She gave another “Ha!” to that, and then said, “If you were friends, you know she wanted nothing to do with that bastard over there. She never came around here.”
I looked back at the house and I couldn’t blame her. I thanked the woman and started walking towards Ronnie’s car.
“Come by again sometime if you want,” she called out to me as I walked. “We don’t get any visitors out here.”
Twenty-Eight
After Ronnie and I drove back to Two Med I immediately borrowed his car again, giving him thirty bucks for gas to avoid any protest, and drove off towards Clayton’s address. I rolled the driver’s window down and let the evening breeze blow through the car.
I settled back in the driver’s seat and I thought about what I had been doing and saying the last few days. I wondered if I was losing track of things, wasting time, and if and when I was going to “make things worse” as Ronnie warned. I didn’t feel worse though; I actually felt more a peace, especially at times that I was talking to someone about her death, like I was getting closer to something that would solve it all in my head.
I thought about Alia’s life some more as I drove – her small, reduced life of just surviving and escaping.

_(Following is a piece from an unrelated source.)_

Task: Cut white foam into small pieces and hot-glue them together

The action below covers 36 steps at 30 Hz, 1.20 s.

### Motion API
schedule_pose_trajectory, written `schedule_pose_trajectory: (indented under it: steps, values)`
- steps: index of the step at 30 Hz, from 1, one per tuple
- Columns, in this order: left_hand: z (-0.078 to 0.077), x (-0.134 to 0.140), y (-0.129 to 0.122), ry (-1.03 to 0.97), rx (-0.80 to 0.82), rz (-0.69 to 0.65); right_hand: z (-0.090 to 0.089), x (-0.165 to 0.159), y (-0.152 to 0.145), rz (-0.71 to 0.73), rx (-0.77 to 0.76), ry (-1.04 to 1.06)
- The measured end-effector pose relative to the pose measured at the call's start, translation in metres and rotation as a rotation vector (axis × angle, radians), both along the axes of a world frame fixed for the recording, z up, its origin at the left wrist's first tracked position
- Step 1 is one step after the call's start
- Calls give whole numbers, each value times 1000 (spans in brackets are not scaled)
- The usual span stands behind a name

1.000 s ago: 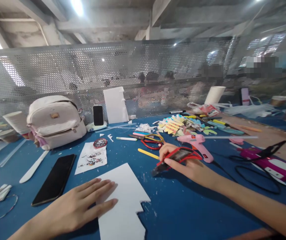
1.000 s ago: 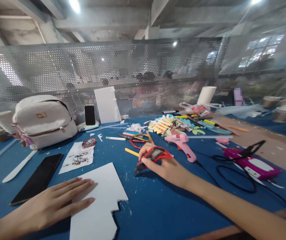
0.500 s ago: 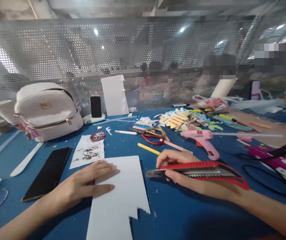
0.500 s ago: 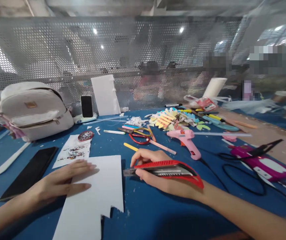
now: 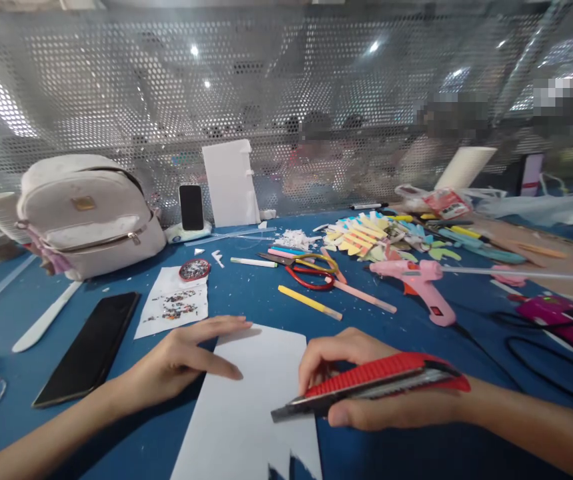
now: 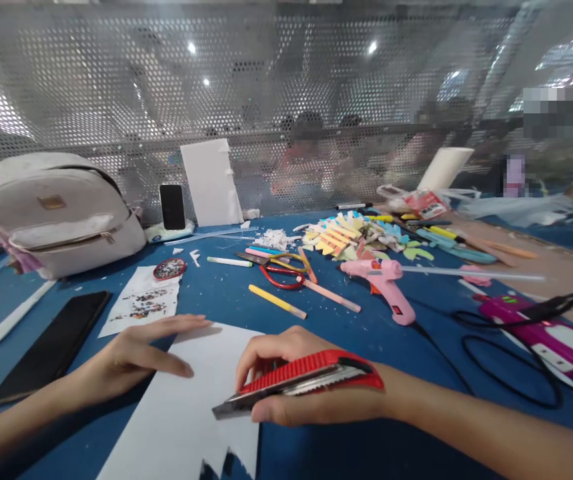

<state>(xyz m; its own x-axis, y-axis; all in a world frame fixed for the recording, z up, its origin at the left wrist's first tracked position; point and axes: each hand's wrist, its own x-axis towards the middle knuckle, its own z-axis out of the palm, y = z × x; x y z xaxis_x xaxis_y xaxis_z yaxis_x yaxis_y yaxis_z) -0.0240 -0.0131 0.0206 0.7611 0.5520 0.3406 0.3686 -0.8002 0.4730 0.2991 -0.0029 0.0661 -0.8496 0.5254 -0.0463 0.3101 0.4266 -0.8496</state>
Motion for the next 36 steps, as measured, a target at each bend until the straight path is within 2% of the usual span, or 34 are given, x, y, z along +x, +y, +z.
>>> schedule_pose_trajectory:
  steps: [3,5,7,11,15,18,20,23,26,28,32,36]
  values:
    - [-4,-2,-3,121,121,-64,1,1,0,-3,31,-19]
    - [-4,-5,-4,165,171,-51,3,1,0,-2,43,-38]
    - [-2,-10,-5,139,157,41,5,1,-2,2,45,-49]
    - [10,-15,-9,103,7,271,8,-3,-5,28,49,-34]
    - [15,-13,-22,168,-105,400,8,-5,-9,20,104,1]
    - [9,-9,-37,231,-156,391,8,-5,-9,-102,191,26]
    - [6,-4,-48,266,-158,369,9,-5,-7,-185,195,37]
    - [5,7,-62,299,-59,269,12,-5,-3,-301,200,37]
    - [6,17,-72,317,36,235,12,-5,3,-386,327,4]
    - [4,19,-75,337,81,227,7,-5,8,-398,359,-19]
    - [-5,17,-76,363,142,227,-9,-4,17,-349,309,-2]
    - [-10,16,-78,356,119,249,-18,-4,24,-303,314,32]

I tried to piece together the parts of her world I had gathered, her foster families, the tribe, the reservation, Thunderbird, the diner, Clayton and Sky, visiting the store, then me. Me at the cash register, riding in the canoe, sitting on my bed, listening to me sing with a big grin on her face. I tried to picture me and the store in her mind, with her eyes, how she saw it. It was too foreign though, I couldn’t see the world like her. I didn’t grow up in this desolate place on the reservation.
I picture for the hundredth time her lifeless body trampled, bloody, battered in the dirt, although I had still never seen it. I wondered what Greg’s stolen photos actually showed. I tried to imagine her last moments, of… what? Fear? Terror? Pain? I hoped so greatly that she was somehow spared the pain. I shut that idea out of my mind immediately because it stung to think about, too painful for me to consider. Imagine a loved-one being tortured…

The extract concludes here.